I shall write some letters home, and shall try to get them to have them posted. I have already spoken to them through my window to begin acquaintanceship. They took their hats off and made obeisance and many signs, which however, I could not understand any more than I could their spoken language…

I have written the letters. Mina’s is in shorthand, and I simply ask Mr. Hawkins to communicate with her. To her I have explained my situation, but without the horrors which I may only surmise. It would shock and frighten her to death were I to expose my heart to her. Should the letters not carry, then the Count shall not yet know my secret or the extent of my knowledge…

I have given the letters. I threw them through the bars of my window with a gold piece, and made what signs I could to have them posted. The man who took them pressed them to his heart and bowed, and then put them in his cap. I could do no more. I stole back to the study, and began to read. As the Count did not come in, I have written here…

The Count has come. He sat down beside me, and said in his smoothest voice as he opened two letters, ‘The Szigany has given me these, of which, though I know not whence they come, I shall, of course, take care. See!’ — He must have looked at it. — ‘One is from you, and to my friend Peter Hawkins. The other,’ — here he caught sight of the strange symbols as he opened the envelope, and the dark look came into his face, and his eyes blazed wickedly, — ‘The other is a vile thing, an outrage upon friendship and hospitality! It is not signed. Well! So it cannot matter to us.’And he calmly held letter and envelope in the flame of the lamp till they were consumed.

Then he went on, ‘The letter to Hawkins, that I shall, of course send on, since it is yours. Your letters are sacred to me. Your pardon, my friend, that unknowingly I did break the seal. Will you not cover it again?’He held out the letter to me, and with a courteous bow handed me a clean envelope.

I could only redirect it and hand it to him in silence. When he went out of the room I could hear the key turn softly. A minute later I went over and tried it, and the door was locked.

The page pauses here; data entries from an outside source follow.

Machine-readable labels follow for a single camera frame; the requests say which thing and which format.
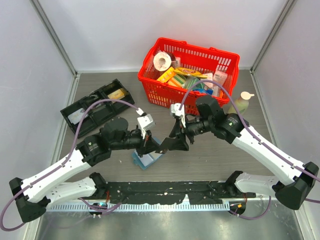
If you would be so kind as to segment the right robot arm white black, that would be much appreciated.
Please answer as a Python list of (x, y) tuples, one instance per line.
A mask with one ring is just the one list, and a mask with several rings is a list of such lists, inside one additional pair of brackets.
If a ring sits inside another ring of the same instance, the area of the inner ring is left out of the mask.
[(211, 96), (198, 98), (196, 108), (199, 116), (188, 121), (182, 104), (170, 106), (175, 125), (169, 137), (162, 142), (163, 149), (188, 151), (186, 140), (193, 144), (195, 136), (211, 132), (218, 139), (247, 152), (273, 173), (272, 176), (263, 176), (235, 171), (225, 186), (230, 197), (257, 193), (275, 197), (291, 210), (301, 207), (316, 182), (319, 167), (315, 163), (303, 163), (285, 154), (238, 114), (224, 113), (218, 101)]

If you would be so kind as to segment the blue leather card holder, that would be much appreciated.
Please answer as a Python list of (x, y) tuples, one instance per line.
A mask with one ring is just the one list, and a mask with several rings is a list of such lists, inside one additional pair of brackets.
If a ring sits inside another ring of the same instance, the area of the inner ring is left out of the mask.
[(131, 154), (133, 163), (136, 166), (140, 167), (142, 170), (146, 170), (148, 167), (154, 164), (162, 156), (163, 156), (162, 154), (156, 153), (155, 151), (145, 154), (142, 157), (138, 156), (136, 150)]

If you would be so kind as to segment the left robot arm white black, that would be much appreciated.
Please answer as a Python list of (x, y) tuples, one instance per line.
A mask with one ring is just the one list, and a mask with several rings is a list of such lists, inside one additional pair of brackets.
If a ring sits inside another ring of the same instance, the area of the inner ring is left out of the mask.
[(107, 182), (97, 172), (77, 182), (66, 181), (111, 157), (112, 151), (134, 149), (139, 156), (154, 152), (159, 144), (150, 129), (155, 122), (150, 114), (137, 118), (138, 125), (128, 130), (128, 121), (117, 117), (108, 121), (99, 133), (87, 136), (72, 149), (71, 154), (42, 172), (9, 182), (15, 204), (23, 223), (42, 216), (48, 208), (64, 201), (81, 197), (102, 199), (107, 193)]

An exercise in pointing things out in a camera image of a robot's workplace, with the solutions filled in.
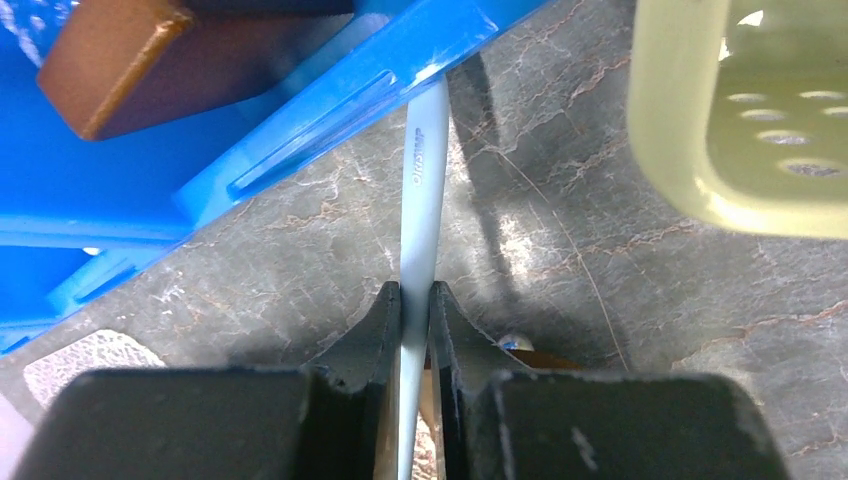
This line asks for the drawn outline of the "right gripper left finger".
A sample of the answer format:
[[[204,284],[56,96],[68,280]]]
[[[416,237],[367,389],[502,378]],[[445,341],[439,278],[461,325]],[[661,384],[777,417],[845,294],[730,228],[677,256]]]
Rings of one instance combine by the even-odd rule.
[[[18,479],[394,479],[400,288],[297,367],[100,369],[56,397]]]

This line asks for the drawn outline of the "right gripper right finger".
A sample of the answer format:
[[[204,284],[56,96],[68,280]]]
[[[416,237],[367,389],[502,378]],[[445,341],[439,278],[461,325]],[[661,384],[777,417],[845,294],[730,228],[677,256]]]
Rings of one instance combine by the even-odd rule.
[[[444,479],[786,479],[751,397],[705,373],[532,369],[429,295]]]

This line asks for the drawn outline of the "light blue toothbrush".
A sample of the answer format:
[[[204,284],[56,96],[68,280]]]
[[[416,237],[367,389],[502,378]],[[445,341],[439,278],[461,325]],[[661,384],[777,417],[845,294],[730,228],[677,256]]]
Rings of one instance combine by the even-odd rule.
[[[397,477],[412,475],[446,178],[449,90],[444,76],[407,104],[400,237],[401,340]]]

When, an hour or two after, the Count came quietly into the room, his coming awakened me, for I had gone to sleep on the sofa. He was very courteous and very cheery in his manner, and seeing that I had been sleeping, he said, ‘So, my friend, you are tired? Get to bed. There is the surest rest. I may not have the pleasure of talk tonight, since there are many labours to me, but you will sleep, I pray.’

I passed to my room and went to bed, and, strange to say, slept without dreaming. Despair has its own calms.

31 May

This morning when I woke I thought I would provide myself with some papers and envelopes from my bag and keep them in my pocket, so that I might write in case I should get an opportunity, but again a surprise, again a shock!